Excel BI - PowerQuery Challenge 270

excel-challenges
power-query
Col1 Col2 Col3 Col4 RESULT PROBLEM
Published

March 24, 2026

Illustration for Excel BI - PowerQuery Challenge 270

Challenge Description

Col1 Col2 Col3 Col4 RESULT PROBLEM

Solutions

library(tidyverse)
library(readxl)

path = "Power Query/PQ_Challenge_270.xlsx"
input = read_excel(path, range = "A1:D11") %>% as.matrix()
test  = read_excel(path, range = "F1:I11") %>% as.matrix()
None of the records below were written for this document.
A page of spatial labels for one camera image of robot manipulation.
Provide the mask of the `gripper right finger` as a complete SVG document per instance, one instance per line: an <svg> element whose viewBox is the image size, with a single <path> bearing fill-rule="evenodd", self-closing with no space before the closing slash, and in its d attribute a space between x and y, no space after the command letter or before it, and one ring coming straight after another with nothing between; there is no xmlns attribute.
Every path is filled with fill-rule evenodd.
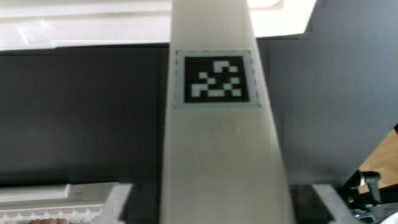
<svg viewBox="0 0 398 224"><path fill-rule="evenodd" d="M296 224L360 224L328 184L289 187Z"/></svg>

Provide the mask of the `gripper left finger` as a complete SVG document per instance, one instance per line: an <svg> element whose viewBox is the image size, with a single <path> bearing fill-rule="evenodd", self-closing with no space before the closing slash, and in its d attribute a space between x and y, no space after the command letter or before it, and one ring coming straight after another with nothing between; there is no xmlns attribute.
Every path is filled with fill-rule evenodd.
<svg viewBox="0 0 398 224"><path fill-rule="evenodd" d="M154 184L118 183L110 191L104 211L95 224L156 224L158 187Z"/></svg>
output = map_dfc(1:nrow(input), ~input[.x, (seq_len(ncol(input)) + .x - 2) %% ncol(input) + 1]) %>% t()

all.equal(output, test, check.attributes = FALSE)
#> [1] TRUE
  • Logic:

    • Reads the workbook range needed for the challenge
  • Strengths:

    • The R solution stays close to the workbook logic and keeps the transformation compact.
  • Areas for Improvement:

    • The code assumes the workbook layout and selected ranges remain stable.
  • Gem:

    • The best part of the solution is choosing the right intermediate shape before formatting the final output.
import pandas as pd
import numpy as np

path = "PQ_Challenge_270.xlsx"
input = pd.read_excel(path, usecols="A:D", nrows=11).values
test = pd.read_excel(path, usecols="F:I", nrows=11).values

output_matrix = np.array([input[i, (np.arange(input.shape[1]) + i) % input.shape[1]] for i in range(input.shape[0])])

print(np.allclose(output_matrix, test)) # True
  • Logic:

    • Reads the workbook range needed for the challenge

    • Applies the rule iteratively until the output is complete

  • Strengths:

    • The Python version follows the same workbook rule in a direct pandas-oriented implementation.
  • Areas for Improvement:

    • As with the R version, any workbook layout change would require small adjustments.
  • Gem:

    • The implementation stays close to the source challenge instead of adding unnecessary abstraction.

Difficulty Level

This task is easy to moderate:

  • The transformation rule is readable, but the final layout still requires a careful implementation.